Treat the first {x} levels of path elements as 'Group' or 'Exclude' and exclude them from IPTC and XMP:  For flat keywords, this option leaves out the top {x} path elements or nodes if you select the previous option - "Write Path Elements... ".  So if x=1, it would leave out "Where" and just write "France" and "Paris" as flat keywords.  This option is good, for example, for people who use the 5-W categories, and want to see the W-words in @Keywords but do not want to export the W-words to flat keywords.  Using the next option you can also have these nodes left out of hierarchical keywords and marked as 'Group' in the thesaurus.

Mark these path elements as 'Group': This option does two things.  First it strips the first {x} levels from the hierarchy when writing hierarchical keywords to the image file.  So if x=1, it would leave out "Where" and just write "France|Paris" as a hierarchical keyword.  Second, it wraps [ ] around the first x levels of the hierarchy in the thesaurus, so that they will be treated as group levels by the thesaurus manager, which makes the thesaurus structure consistent with the keywords you exported to the file.  (It is possible to mark levels or nodes as 'Group' levels in V5 even after importing the thesaurus, even if you don't select this option, but that won't change the keywords in the image file.)

Mark these path elements as 'Exclude':  This is a milder and alternative version of 'Group' (i.e. you can't select both).  It still strips the first {x} levels from the hierarchy when writing flat keywords to the image file, but not from hierarchical keywords.  So if x=1, it would leave out "Where" and just write "France" and "Paris" as flat keywords, but still write 'Where|France|Paris' as a hierarchical one.  The thesaurus export file is not affected by this option, i.e. there are no [ ] around the excluded nodes.  When you import the thesaurus file into V5, you MUST manually edit the properties for the excluded nodes in the thesaurus manager, and turn on the 'Exclude' property before you use the thesaurus to write keywords to image files.  'Exclude' is the default option when you leave both 'Group' and 'Exclude' unchecked, and is only included for the sake of completeness.

For these (comma-separated) filetypes only write to XMP sidecars
For these (comma-separated) filetypes write IPTC to files and XMP to XMP sidecars
The default is for this script to write metadata to the image file.  These options allow you to vary this for certain file types,  The first one specifies that data will only be written to the XMP sidecar for listed file types.  The second one lists filetypes that will only have IPTC written to them and the XMP will be written to an XMP sidecar.
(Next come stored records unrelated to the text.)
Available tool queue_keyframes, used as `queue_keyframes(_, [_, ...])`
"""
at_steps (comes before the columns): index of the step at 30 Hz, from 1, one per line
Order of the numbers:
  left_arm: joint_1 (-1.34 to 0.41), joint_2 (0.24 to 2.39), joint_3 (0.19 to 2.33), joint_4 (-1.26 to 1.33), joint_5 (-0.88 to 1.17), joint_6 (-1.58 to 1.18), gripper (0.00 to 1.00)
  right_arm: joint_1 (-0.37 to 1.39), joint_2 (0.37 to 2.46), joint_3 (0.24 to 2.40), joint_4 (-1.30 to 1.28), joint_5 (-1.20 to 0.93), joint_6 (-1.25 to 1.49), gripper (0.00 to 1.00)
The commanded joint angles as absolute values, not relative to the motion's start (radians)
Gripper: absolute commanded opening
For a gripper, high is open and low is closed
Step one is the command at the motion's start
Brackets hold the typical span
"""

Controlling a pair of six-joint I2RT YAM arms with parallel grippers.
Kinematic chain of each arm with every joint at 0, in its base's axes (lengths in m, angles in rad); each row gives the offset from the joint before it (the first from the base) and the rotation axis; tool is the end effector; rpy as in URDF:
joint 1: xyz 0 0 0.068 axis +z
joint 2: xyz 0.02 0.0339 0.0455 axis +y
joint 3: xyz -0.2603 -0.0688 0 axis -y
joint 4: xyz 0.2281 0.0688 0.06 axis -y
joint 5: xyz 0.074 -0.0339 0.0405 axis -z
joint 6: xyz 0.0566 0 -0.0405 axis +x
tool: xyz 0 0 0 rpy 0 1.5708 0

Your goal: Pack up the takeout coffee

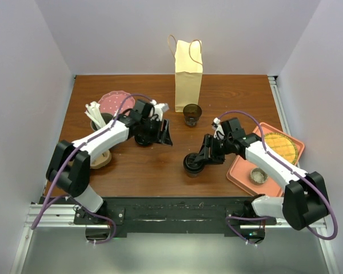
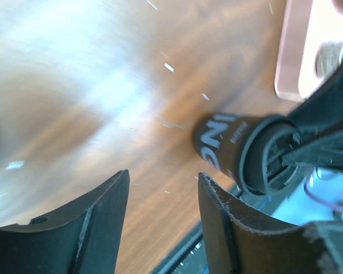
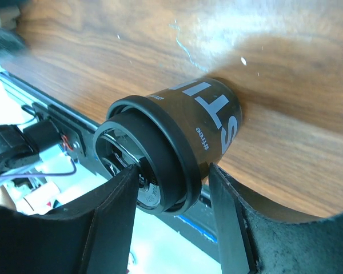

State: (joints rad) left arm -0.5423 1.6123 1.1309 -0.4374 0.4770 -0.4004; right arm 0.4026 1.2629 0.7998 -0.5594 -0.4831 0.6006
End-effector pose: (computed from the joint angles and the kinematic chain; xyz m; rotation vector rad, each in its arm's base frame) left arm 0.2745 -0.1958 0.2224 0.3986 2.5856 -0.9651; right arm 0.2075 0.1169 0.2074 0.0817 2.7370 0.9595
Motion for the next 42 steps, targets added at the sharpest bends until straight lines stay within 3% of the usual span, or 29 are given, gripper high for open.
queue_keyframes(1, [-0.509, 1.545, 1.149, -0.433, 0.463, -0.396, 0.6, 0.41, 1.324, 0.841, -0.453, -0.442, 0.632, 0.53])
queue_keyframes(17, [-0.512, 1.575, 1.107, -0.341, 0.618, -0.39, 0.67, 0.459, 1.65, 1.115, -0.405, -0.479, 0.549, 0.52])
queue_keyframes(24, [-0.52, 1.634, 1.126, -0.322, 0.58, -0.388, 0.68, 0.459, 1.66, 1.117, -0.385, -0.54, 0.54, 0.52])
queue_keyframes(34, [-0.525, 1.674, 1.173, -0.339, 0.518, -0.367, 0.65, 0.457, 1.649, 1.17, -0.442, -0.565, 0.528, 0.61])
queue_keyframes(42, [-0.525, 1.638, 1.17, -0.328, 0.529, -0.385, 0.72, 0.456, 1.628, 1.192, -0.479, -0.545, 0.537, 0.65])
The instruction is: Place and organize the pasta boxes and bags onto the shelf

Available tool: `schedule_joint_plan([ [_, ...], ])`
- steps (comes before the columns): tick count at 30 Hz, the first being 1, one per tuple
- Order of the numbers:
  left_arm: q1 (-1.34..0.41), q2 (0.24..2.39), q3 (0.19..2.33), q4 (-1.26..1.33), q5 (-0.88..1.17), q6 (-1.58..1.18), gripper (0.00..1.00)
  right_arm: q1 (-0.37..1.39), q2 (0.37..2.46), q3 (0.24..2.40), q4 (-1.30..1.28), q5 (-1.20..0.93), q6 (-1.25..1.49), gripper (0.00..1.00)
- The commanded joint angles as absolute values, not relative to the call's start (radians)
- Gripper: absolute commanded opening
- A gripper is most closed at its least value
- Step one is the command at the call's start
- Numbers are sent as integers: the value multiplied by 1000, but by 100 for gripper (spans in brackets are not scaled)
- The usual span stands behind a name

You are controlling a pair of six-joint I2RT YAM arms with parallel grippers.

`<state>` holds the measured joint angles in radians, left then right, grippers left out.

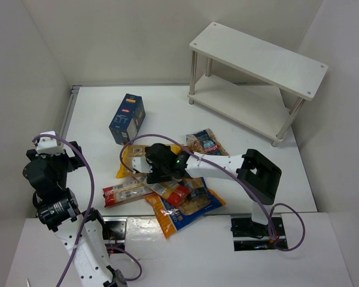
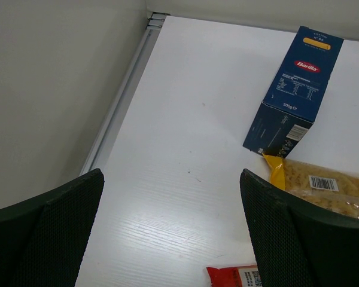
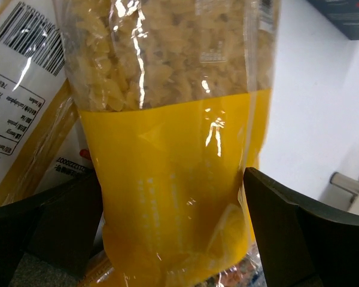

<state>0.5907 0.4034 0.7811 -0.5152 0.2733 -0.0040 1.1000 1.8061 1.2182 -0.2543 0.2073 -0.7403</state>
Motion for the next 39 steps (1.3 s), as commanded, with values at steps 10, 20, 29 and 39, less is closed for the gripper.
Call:
schedule_joint_plan([
  [10, 598, 396, 788, -476, 282, -6, 100, 1014, 1891, 1238, -238, -21, -848, 93],
  [20, 598, 387, 788, -476, 291, -6, 100, 754, 1823, 1535, -419, -367, -597, 0],
  [29, 598, 367, 788, -476, 310, 3, 100, 445, 1651, 1650, -550, -718, -439, 0],
  [39, 598, 348, 788, -476, 310, 3, 100, 308, 1599, 1660, -538, -906, -325, 0],
])
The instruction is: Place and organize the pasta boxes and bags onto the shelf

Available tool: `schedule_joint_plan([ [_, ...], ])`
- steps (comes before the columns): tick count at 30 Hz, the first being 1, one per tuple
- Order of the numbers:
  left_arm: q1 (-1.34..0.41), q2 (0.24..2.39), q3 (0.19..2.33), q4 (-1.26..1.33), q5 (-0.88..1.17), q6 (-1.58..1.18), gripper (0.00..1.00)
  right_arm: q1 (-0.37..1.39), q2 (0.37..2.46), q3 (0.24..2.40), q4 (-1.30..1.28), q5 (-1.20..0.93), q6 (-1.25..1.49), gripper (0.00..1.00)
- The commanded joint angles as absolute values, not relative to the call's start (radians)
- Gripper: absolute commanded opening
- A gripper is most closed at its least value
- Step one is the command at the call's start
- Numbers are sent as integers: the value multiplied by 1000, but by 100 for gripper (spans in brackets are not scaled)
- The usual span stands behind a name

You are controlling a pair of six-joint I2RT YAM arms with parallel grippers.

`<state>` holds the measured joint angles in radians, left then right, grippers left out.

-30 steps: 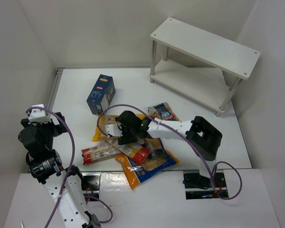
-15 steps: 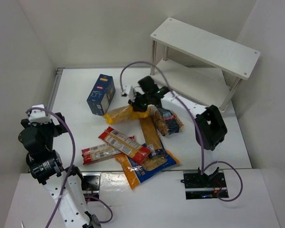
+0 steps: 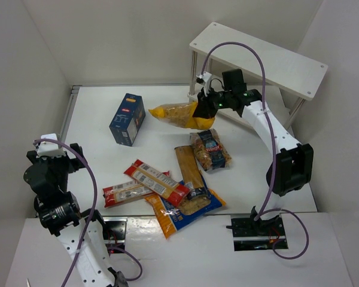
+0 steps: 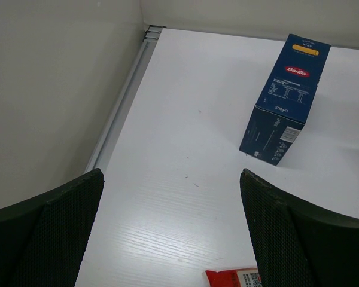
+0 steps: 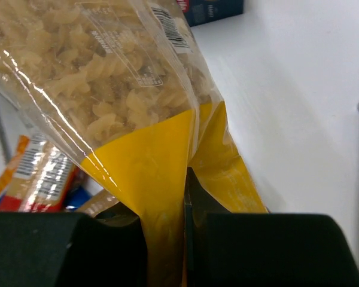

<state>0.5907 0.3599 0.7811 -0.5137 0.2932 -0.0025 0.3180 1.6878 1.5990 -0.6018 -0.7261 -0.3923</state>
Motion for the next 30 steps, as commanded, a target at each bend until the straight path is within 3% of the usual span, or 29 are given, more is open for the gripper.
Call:
schedule_joint_plan([
  [1, 598, 348, 788, -476, 310, 3, 100, 299, 1579, 1669, -538, -907, -313, 0],
  [22, 598, 357, 788, -476, 310, 3, 100, 253, 1364, 1873, -489, -694, -295, 0],
  [30, 598, 357, 788, -476, 310, 3, 100, 241, 1344, 1928, -416, -385, -316, 0],
])
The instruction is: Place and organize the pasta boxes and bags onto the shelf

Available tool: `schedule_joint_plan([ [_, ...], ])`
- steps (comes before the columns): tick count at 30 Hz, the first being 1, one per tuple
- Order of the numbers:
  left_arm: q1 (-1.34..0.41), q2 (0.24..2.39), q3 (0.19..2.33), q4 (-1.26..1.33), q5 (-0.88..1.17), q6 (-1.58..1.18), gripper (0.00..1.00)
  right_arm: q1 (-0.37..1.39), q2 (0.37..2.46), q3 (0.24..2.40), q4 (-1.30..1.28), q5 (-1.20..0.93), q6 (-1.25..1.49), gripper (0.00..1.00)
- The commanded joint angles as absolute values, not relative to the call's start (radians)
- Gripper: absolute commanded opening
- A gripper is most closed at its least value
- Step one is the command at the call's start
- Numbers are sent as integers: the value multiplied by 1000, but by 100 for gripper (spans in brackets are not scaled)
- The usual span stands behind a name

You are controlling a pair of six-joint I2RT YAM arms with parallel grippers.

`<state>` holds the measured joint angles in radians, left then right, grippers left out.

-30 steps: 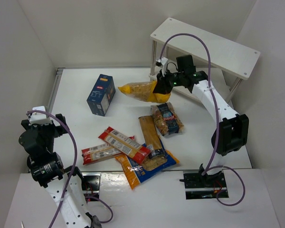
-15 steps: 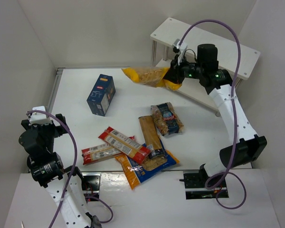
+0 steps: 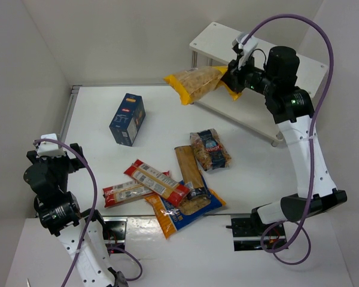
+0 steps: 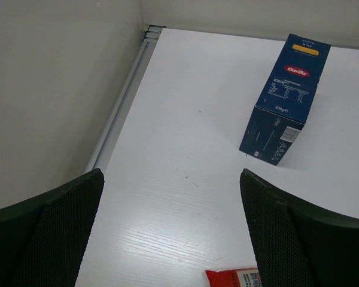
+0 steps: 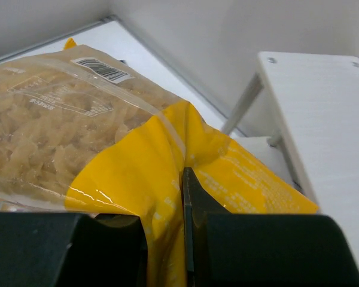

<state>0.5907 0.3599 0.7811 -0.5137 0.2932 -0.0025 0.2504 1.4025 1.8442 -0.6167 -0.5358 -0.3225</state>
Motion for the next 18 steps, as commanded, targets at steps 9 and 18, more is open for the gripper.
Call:
schedule_joint_plan([
  [9, 598, 357, 788, -476, 310, 3, 100, 175, 1364, 2019, -310, -123, -287, 0],
  [18, 598, 357, 788, -485, 310, 3, 100, 9, 1396, 2023, -301, -241, -164, 0],
])
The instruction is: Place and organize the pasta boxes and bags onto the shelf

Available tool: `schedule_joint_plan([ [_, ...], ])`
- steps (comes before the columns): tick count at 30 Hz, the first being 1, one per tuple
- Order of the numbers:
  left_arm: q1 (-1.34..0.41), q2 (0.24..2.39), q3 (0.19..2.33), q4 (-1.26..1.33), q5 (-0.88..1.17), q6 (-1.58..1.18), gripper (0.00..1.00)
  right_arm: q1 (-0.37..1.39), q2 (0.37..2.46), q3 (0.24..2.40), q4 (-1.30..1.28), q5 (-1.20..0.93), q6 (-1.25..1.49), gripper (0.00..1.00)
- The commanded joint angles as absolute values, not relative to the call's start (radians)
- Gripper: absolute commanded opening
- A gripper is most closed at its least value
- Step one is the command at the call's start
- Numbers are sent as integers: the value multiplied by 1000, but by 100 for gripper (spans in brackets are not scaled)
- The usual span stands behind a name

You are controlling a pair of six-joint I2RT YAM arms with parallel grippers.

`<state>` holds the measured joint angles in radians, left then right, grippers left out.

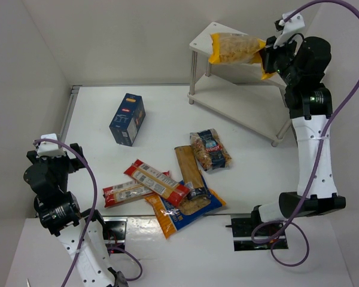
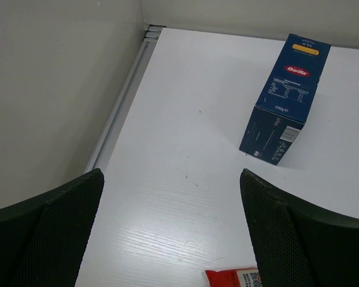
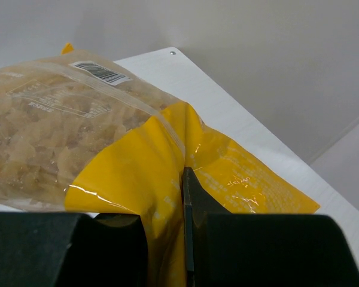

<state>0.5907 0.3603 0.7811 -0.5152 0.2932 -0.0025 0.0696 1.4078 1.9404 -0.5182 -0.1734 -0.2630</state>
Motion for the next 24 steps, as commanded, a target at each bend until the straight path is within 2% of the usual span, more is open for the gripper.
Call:
schedule_joint_plan([
  [1, 598, 357, 788, -485, 310, 3, 100, -33, 1410, 2039, -310, -259, -154, 0],
  [15, 607, 357, 788, -485, 310, 3, 100, -362, 1594, 2192, -370, -651, 6, 0],
  [24, 617, 367, 788, -485, 310, 3, 100, -416, 1718, 2319, -489, -810, 6, 0],
])
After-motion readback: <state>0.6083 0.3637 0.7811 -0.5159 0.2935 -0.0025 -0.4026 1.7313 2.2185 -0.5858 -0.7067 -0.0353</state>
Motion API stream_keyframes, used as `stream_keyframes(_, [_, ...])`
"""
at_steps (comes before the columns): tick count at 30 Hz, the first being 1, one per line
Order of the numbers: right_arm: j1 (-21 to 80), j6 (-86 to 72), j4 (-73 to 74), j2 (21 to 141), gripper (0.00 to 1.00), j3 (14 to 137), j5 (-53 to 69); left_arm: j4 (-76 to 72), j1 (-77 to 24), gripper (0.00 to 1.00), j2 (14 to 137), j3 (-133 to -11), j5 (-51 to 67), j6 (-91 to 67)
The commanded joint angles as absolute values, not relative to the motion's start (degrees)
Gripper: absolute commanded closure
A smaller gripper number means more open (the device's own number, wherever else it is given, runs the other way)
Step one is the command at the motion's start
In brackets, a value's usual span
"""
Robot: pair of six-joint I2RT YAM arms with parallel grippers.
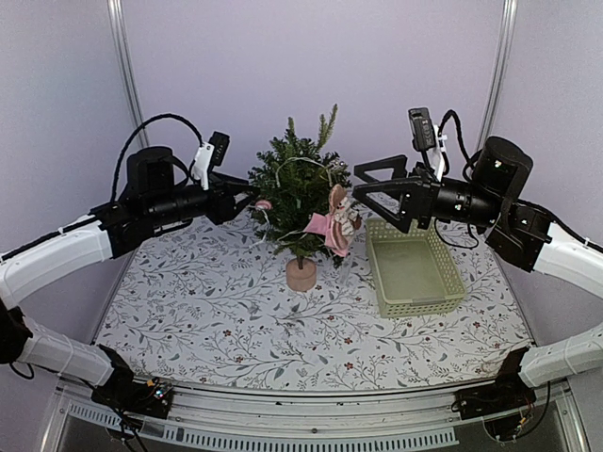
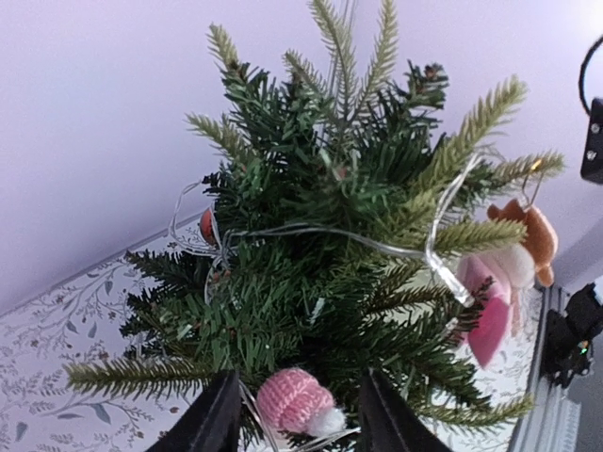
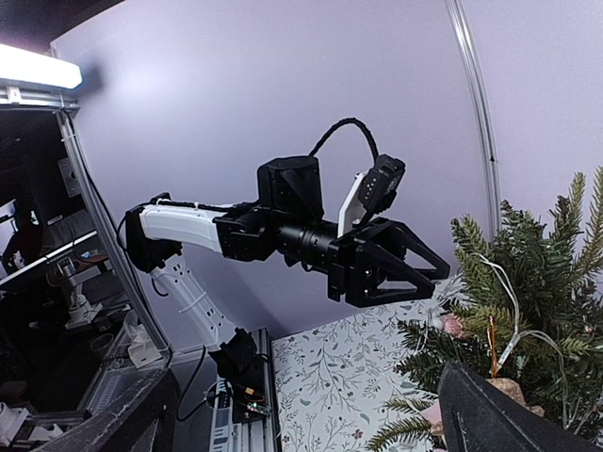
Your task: Decorate the small christmas tree
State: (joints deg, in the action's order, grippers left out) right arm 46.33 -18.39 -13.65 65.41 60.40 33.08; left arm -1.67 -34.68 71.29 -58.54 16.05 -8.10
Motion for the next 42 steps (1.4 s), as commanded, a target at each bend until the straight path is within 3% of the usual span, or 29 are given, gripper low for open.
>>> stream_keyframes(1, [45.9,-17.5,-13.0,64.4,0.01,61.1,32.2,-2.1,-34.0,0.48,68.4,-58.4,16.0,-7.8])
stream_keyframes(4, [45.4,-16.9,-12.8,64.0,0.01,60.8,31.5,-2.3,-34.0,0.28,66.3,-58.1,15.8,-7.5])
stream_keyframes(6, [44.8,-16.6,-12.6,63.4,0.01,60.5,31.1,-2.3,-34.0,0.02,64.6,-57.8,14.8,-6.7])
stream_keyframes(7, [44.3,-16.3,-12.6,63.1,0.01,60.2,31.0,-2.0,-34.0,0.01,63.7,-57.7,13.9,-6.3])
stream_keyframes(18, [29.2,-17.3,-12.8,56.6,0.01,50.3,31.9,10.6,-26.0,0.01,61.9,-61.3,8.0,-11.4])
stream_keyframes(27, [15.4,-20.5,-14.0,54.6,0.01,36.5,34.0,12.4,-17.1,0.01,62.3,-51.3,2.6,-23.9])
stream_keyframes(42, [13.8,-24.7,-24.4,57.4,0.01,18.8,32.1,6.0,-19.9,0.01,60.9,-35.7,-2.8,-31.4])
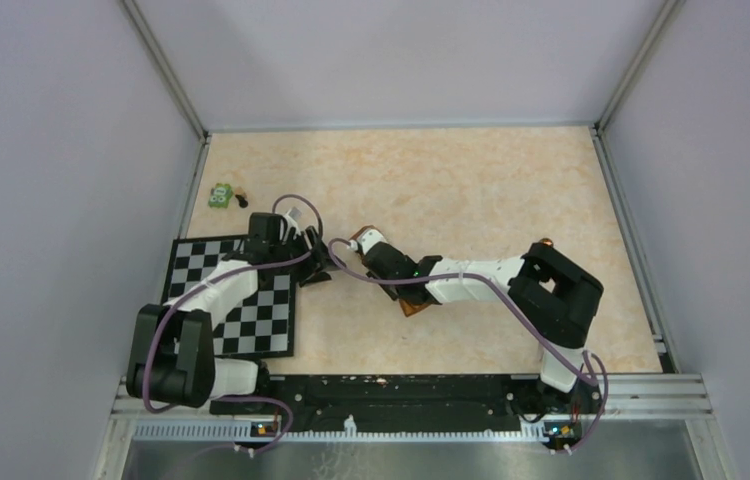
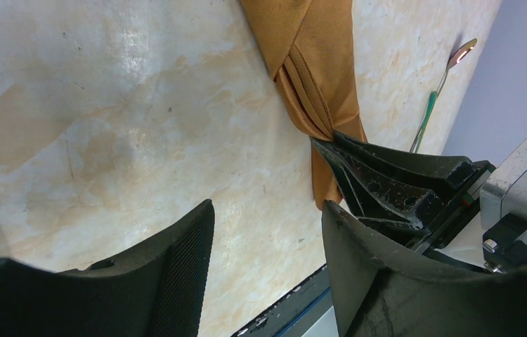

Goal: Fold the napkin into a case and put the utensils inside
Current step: Pick up the smaller rectangle-folded napkin from the center of the board, then turn over the smaller rectangle-folded napkin at the center of the board, then smooth out the smaller rectangle-folded napkin at the center of the board, then rotate the smaller rectangle-folded napkin at the center of the board, then move the smaller rectangle folded napkin to the center of the board, then smooth out the smaller rectangle-folded napkin at the center of the board.

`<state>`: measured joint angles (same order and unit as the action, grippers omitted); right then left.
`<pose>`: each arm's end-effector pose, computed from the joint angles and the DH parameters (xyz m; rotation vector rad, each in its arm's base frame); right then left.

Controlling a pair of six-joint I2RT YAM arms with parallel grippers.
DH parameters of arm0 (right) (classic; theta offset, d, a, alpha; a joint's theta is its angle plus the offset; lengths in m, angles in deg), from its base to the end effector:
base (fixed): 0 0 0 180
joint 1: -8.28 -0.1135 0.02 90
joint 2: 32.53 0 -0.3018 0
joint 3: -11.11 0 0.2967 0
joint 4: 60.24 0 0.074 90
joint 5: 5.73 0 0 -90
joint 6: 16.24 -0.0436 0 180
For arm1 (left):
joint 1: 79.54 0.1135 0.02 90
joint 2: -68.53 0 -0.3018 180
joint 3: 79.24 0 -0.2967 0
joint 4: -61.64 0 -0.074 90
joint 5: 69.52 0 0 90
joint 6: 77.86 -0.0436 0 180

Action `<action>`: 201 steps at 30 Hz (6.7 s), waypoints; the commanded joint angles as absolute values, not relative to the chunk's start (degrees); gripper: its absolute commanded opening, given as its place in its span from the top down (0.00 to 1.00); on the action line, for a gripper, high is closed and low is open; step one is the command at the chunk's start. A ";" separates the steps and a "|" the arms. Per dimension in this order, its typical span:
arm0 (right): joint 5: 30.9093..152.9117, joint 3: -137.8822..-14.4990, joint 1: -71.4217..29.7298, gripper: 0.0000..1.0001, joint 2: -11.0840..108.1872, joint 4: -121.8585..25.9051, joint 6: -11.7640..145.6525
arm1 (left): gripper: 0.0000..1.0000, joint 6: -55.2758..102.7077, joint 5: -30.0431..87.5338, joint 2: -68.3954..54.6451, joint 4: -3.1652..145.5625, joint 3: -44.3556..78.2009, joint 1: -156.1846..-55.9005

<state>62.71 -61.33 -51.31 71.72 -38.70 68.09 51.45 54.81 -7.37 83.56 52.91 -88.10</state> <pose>0.2238 0.3496 0.1577 -0.9567 2.2159 0.0439 0.2723 -0.0659 0.1825 -0.3960 2.5130 -1.0873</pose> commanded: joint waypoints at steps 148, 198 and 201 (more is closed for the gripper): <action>105.88 -64.44 -39.44 0.67 78.84 -56.34 32.80 | 0.15 44.56 49.33 15.01 94.44 43.59 -95.67; 121.64 -47.60 -50.52 0.88 76.80 -78.66 16.33 | 0.96 67.46 33.55 23.03 111.01 65.27 -111.41; 121.63 -44.67 -50.56 0.88 79.09 -83.01 14.66 | 0.94 68.07 33.46 24.09 108.59 68.97 -111.44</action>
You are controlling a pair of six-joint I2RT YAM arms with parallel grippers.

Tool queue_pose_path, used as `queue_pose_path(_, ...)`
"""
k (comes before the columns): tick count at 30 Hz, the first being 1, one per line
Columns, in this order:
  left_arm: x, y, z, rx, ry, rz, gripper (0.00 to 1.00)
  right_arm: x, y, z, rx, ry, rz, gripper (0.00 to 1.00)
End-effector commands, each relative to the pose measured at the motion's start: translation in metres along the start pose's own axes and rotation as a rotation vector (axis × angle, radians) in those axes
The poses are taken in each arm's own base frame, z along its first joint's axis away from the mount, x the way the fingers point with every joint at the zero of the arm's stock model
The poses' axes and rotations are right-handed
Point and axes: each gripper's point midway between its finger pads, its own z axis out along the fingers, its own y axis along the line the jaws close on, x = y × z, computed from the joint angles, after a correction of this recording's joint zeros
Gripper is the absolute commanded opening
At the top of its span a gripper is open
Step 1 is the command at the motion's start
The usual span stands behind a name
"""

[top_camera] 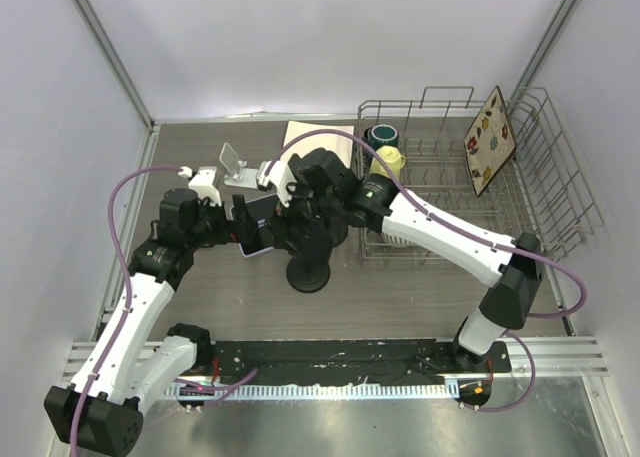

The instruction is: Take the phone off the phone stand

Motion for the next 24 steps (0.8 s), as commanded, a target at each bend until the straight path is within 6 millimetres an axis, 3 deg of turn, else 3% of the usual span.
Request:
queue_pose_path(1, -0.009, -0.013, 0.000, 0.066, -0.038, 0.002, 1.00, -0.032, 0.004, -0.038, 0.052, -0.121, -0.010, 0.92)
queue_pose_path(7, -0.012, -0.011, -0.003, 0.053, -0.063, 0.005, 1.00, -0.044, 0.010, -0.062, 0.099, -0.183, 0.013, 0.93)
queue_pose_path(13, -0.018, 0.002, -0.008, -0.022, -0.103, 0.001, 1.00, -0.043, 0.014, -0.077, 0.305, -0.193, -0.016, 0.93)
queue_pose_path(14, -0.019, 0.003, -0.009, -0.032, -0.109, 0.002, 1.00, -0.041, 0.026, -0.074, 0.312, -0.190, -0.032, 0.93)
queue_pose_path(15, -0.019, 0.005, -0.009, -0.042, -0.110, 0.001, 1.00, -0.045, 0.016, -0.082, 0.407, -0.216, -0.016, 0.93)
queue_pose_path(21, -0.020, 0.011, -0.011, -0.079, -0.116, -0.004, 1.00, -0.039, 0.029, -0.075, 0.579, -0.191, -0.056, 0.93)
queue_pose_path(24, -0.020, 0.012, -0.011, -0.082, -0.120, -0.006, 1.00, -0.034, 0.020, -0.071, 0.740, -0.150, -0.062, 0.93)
If the image file is read-only, then data will only be written to the XMP sidecar as Imatch 5 itself does.

Category Thesaurus Output:  This option will produce a text file called "category_thesaurus_export.txt" in the nominated output folder.  If you don't specify a folder you won't get the file.  The way to use this file in V5 is to open the thesaurus manager in the keywords panel, click the import option from the toolbar, make sure that you're searching for .txt files and not .imths files (different format), browse to the output file and select it, then in the "import text file" dialog make sure that you import it into keywords (and not into another field), choose either merge or replace, and press ok.  To import the thesaurus before IMatch imports the new keywords, which is important for the Exclude case, I suggest you following these steps:

0. Turn off background automatic indexing of new and updated files
1.  Run the script in IMatch 5
2.  Import the Thesaurus file into IMatch 5, as per the instructions above
3.  Manually mark the Excluded nodes as Exclude (I can't automate this, at least not until Mario releases some more scripting code.)
4.  Import or refresh the files.
5.  Re-enable  background automatic indexing of new and updated files, if you want it enabled by default.

Notes:

(a) Because the script runs images through ExifTool in batches, to speed things up, it will appear to be unresponsive for periods of time.  To understand why, suppose that you're running for 89 images. The script will run quickly for the first 50 while the parameters to feed to ExifTool are assembled in an args file, then become unresponsive while the parameters in the args file for the first 50 files are processed by ExifTool, then it will run quickly again while it accumulates the parameters for the remaining 39, then become unresponsive again while it runs the next 39 through ExifTool, and then it will finish.  There's nothing that I can do about the unresponsiveness, not if I want to speed things up by processing them in batches.  When IMatch 5 is writing metadata to images it is able to run ExifTool in the background, but I can't do that in a script, not even in IMatch 5. 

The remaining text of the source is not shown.